■ WHAT IS NEEDED
Quote the lines below from the one containing "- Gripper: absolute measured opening" to the final line, both ends included; exclude the pictures.
══ PROVIDED MATERIAL
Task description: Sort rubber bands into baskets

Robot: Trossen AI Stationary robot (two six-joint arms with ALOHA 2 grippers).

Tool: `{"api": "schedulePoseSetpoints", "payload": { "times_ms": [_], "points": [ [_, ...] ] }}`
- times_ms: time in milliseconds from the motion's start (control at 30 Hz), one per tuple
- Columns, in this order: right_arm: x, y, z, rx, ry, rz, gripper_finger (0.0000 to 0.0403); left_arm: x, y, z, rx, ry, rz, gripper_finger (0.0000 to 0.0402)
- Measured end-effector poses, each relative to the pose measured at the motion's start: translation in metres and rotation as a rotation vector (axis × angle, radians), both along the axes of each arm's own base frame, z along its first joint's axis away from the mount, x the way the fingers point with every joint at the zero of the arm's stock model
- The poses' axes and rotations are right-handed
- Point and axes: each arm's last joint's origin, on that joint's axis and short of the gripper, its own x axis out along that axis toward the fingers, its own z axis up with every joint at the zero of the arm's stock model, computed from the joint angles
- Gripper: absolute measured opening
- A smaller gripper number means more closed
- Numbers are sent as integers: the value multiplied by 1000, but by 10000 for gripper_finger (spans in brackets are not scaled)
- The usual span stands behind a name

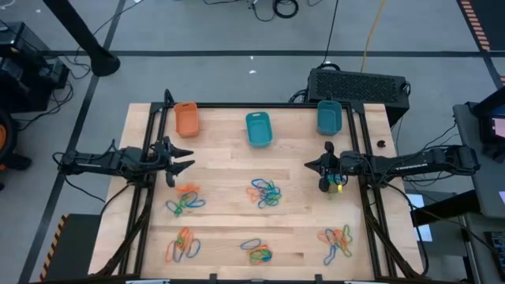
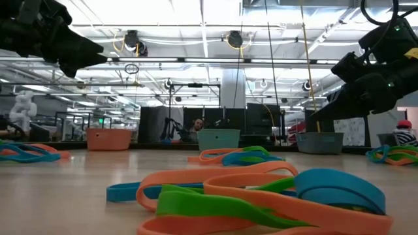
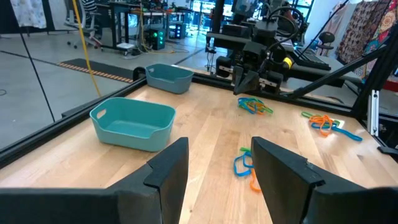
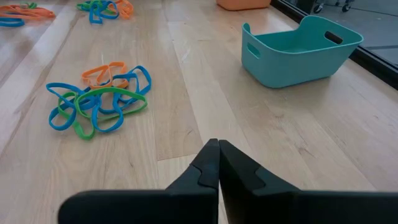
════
■ RESPONSE BOX
- Gripper: absolute measured opening
- A smaller gripper number means more closed
- Numbers are sent as integers: the value multiplied by 1000, but by 10000 for gripper_finger (spans in brackets are not scaled)
- The usual span stands behind a name

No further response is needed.